Work to be completed. For the listing below, give the number of lines that hold the string "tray", without anything else.

┄┄┄┄┄┄┄┄┄┄┄┄┄┄┄┄┄┄┄┄

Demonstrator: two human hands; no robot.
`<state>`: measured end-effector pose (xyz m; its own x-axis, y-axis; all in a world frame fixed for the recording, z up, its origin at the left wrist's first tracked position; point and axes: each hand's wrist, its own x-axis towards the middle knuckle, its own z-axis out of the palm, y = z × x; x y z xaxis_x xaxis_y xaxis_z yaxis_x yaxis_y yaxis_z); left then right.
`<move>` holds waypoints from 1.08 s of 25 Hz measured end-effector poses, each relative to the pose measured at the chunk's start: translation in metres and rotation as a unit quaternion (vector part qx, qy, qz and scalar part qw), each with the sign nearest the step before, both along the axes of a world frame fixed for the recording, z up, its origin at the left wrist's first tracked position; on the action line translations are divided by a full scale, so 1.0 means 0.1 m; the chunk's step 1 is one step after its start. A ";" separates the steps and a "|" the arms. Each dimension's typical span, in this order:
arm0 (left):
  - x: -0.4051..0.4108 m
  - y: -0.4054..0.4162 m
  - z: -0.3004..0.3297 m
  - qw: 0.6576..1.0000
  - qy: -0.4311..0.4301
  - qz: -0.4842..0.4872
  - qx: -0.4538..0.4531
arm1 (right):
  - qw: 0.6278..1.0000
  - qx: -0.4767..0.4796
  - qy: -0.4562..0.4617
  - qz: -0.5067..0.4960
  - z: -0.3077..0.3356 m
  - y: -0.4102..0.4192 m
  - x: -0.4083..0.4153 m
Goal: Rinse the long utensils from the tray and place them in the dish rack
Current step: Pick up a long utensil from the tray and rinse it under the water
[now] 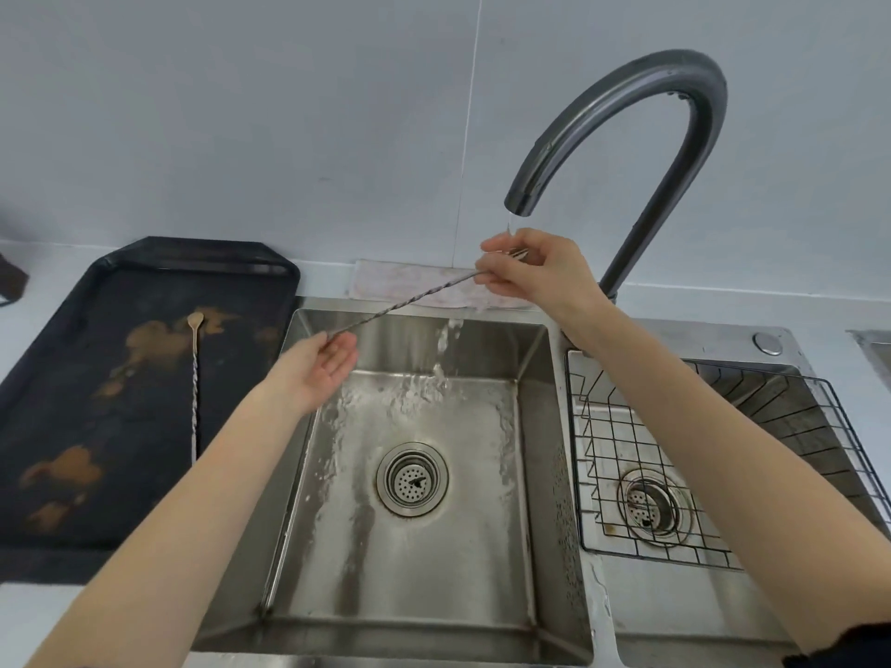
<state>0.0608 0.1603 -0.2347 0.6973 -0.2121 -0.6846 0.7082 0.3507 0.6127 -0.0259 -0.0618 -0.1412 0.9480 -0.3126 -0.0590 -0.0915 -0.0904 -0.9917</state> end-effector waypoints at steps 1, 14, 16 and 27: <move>-0.02 0.01 -0.05 1.000 0.013 -0.009 0.002 | 0.999 0.029 -0.001 -0.014 0.00 0.01 0.01; -0.34 0.00 -0.41 0.994 0.078 -0.066 0.041 | 0.990 -0.111 0.044 -0.072 -0.33 0.07 -0.04; -0.32 0.04 -0.45 0.995 0.079 -0.045 0.050 | 0.987 -0.114 0.071 -0.092 -0.52 0.00 -0.12; -0.11 0.22 -0.74 0.992 0.086 0.000 0.089 | 0.907 -0.337 0.252 0.021 -1.55 -0.06 -0.45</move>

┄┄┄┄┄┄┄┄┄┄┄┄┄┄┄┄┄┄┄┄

Final answer. 2